Once Weeds are Established
Killing and removing them is the next course of action. If the weed has already produced seeds, we have a complication; We can kill the visible weed and remove it - but the little seeds will germanate and the weed will return.
Horticulture is a Science!
Use this science to your own benefit. Before or during the application of a chemical, or manually pulling the weed, apply a pre-emergent in order to prevent the weed from returning.
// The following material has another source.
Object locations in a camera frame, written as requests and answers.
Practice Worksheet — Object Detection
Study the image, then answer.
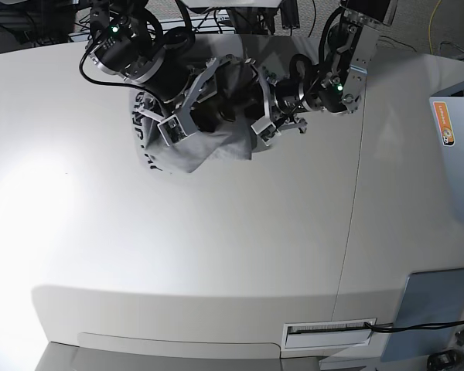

Pulling weeds is not really my idea of fun, and if you don't get the whole root along with the surface foliage, it is going to come back. It is hard to now if you pulled the whole root! A good idea is to use the right kind of post emergent herbicide, and allow a week for it to translocate within the plant from the foliage to the roots, before removing the weed. This technique utilizes the least amount of time & labor in order to get weeds under control.

Understanding Herbicides
The chance of quick success is very limited if one does not understand the various herbicides that are available.
Safety is Important!
To grow produce and claim it is "organic" there are regulations to comply with. Horticultural Vinegar is an herbicide that can be used and remain compliant with "organic" regulations. Though compliant, it is not organic, but it is natural. It is kind of expensive and can be dangerous to the person applying it. So, overall safety has a question mark.
If Safety is your prime concern, don't become obcessed with "organic". There are many safe (when used as directed) pre and post emergent herbicides to choose from. It is hoped that the information below will help you to make a selection that works for your priorities.

As is the case throughout Garden Galaxy pesticide discussions; we will reference the actual chemical name and not the Brand Name that conbtains that chemical. You can simply do an internet search using the "chemical" name and many options for purchase will arise.
There are two reasons we avoid brand names:
1) Brands periodically change the chemical they use.
2) We try to avoid promoting any specific brand, manufacturer or distributor.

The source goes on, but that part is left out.